The reason for this rank n' file, double-time marching approach to communing with God had more to do with the bugs than taking the "Lord's Army" metaphor to heart. You see, part of the walk consisted of a narrow lane through a heavily wooded area - thus the bugs. The mosquitoes really weren't the issue so much as the horseflies. I have no love for mosquitoes, but in comparison to horseflies they are minor league louses. A bit of bug spray and some appropriate clothing and the problem is manageable, but horseflies have the nauseating persistence of a tele-marketer.

Horseflies, unlike mosquitoes, don't have the common decency of just trying to land and sup. No, before they want to eat, they prefer to make their presence known by dive bombing your head and circling your body like a shark that smells blood. They attempt to suck the will to live out of your body before they grub down on their pound of flesh.

Now, I don't know about you, but my powers of concentration and self-control are severely hampered under such air raid conditions. I find it difficult to do battle in the Spirit when I am swatting and slapping and screaming in frustration. So, for this reason alone, we try to keep the pace up on our prayer marches.

I give you all this buggy background to frame one particular walk. Early on in this mixture of prayer and marching and swatting, a small rock jumped into the back of my shoe. I almost wonder if the ants weren't strategizing with the horseflies to bring our convoy to a screeching stop. Regardless, there it was, a small rock digging into my heel with considerable crankiness. The pain was quite impressive! On the up side, the irritation of my heel distracted me from the dive-bombing horseflies!

I had a decision to make. Was I going to stop and take my shoe off and cast out the offending pebble or was I just going to suffer?
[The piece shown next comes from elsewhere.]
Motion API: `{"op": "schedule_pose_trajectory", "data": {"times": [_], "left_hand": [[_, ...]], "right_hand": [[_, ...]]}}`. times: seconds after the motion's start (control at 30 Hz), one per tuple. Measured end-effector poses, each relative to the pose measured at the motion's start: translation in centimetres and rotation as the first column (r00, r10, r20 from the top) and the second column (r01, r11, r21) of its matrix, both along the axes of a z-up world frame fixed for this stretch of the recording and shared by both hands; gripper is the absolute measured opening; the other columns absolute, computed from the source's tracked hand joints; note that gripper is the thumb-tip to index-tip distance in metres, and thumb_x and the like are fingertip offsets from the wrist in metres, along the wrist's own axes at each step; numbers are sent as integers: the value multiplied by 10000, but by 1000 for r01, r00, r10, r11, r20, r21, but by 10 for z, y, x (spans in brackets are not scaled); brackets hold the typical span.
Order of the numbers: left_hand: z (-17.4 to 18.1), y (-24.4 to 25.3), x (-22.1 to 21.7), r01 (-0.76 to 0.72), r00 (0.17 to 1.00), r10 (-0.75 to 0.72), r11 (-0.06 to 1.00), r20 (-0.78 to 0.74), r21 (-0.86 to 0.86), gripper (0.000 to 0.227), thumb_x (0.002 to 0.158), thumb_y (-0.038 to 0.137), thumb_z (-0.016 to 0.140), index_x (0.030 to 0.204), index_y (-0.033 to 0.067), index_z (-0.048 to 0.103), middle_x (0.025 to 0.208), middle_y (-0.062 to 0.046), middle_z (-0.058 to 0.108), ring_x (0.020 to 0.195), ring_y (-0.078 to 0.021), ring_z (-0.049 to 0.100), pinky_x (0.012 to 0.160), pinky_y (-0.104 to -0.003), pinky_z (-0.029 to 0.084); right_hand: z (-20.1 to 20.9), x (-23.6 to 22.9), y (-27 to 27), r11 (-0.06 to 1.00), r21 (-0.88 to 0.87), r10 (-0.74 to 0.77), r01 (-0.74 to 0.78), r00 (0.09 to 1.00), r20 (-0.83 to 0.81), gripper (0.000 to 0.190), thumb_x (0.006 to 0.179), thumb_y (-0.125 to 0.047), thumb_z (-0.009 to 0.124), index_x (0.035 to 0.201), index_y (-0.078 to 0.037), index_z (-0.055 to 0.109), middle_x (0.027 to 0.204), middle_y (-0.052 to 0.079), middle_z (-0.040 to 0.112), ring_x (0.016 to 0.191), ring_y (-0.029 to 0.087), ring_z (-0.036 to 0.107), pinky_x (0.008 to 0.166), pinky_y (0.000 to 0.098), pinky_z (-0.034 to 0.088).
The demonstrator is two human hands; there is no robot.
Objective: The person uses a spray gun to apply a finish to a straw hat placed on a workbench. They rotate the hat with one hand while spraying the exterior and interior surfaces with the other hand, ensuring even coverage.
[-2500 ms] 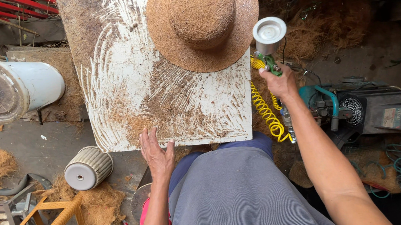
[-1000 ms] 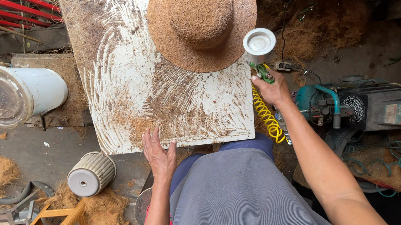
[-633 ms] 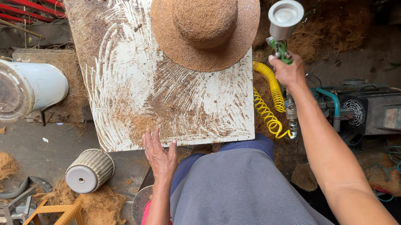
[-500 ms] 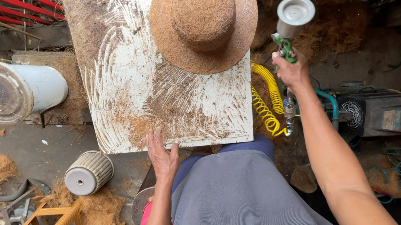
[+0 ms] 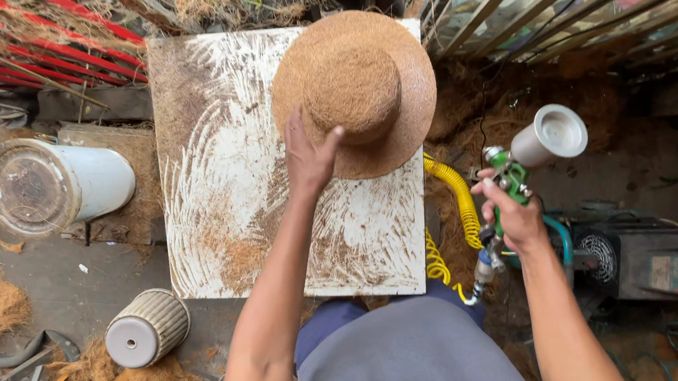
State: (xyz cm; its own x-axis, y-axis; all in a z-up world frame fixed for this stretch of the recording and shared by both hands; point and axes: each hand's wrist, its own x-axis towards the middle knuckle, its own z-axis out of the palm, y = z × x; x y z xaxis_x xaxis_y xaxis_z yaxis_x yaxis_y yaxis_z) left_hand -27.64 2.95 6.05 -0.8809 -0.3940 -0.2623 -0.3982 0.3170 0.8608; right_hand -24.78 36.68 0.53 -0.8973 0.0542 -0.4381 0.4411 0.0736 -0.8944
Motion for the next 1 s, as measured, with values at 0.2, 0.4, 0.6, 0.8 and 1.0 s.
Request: {"op": "schedule_pose_trajectory", "data": {"times": [0.2,0.4,0.6,0.8,1.0], "left_hand": [[-59,-23,-54,-130,987,122,988,100,77,898,910,581,652,1570,126,248,1583,-227,281,1470,-426,251,1186,-612,211],[-57,-20,-66,-190,969,153,963,192,192,890,926,709,497,1556,110,307,1573,-245,300,1464,-441,260,1208,-580,198],[-34,-11,-63,-198,978,161,923,134,329,854,951,636,488,1547,50,312,1568,-283,304,1468,-449,266,1211,-565,211],[-45,-6,-53,-163,986,159,894,46,418,820,991,583,466,1547,10,279,1581,-312,246,1470,-487,217,1202,-600,211],[1,12,-34,-229,972,229,885,49,405,818,966,575,448,1546,31,253,1586,-314,212,1461,-492,216,1178,-640,233]], "right_hand": [[38,-39,-51,972,-129,203,-195,978,52,275,954,-170,619,1168,3,631,1038,259,677,459,124,549,449,274,497],[1,-89,-107,952,73,298,-296,954,-24,169,844,-249,755,920,-100,734,429,55,525,353,130,469,417,230,391],[-47,-104,-117,964,33,262,-264,964,53,203,895,-246,727,993,-71,700,682,66,606,416,135,551,424,270,481],[-35,-103,-118,970,-30,243,-241,969,53,256,930,-268,682,1089,-68,697,519,64,524,414,143,551,430,259,466],[-7,-112,-123,969,-56,237,-243,968,-86,227,906,-224,714,1063,-60,711,568,60,534,444,142,580,467,278,477]]}}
Well, I didn't want to give the horseflies the satisfaction, so I keep up the pace and did my best to ignore the blatantly unignorable.

Then, just when I was about to give in and stop, a miracle happened. The pebble shifted and fell to the bottom of my shoe. Now it was grinding into the heel of my foot and my full and considerable weight pressed against it with every step I took. You would think that would make things worse, but interestingly enough, I could barely feel it! Why? Because, unlike the soft, ivory, baby-butt skin at the back of my heel, the bottom of my heel is heavily callused. It isn't anywhere near as sensitive as the back of my heel.

As I walked and prayed, a spiritual application occurred to me. If you walk with impurity in your life long enough, you'll learn how to deal with the irritation and then finally the irritation will stop as your heart grows callused.

The rest of my walk was spent considering how I had allowed sinful irritations to build up calluses on my soul and I thought about how difficult it is to be sensitive to God when we refuse to stop and deal with the impurity that affects our walk. A close walk with God can only happen if we keep our hearts' clean.

The equation goes something like this: insensitivity to impurity equals insensitivity to God. If the sin in your life doesn't irritate you as much as it once did, it's a sure bet that you aren't as sensitive to God's leading as you once were. Maybe that's why God has to sometimes use pain to get through the calluses, you think? I'll take pain over comfortable calluses any day, what about you?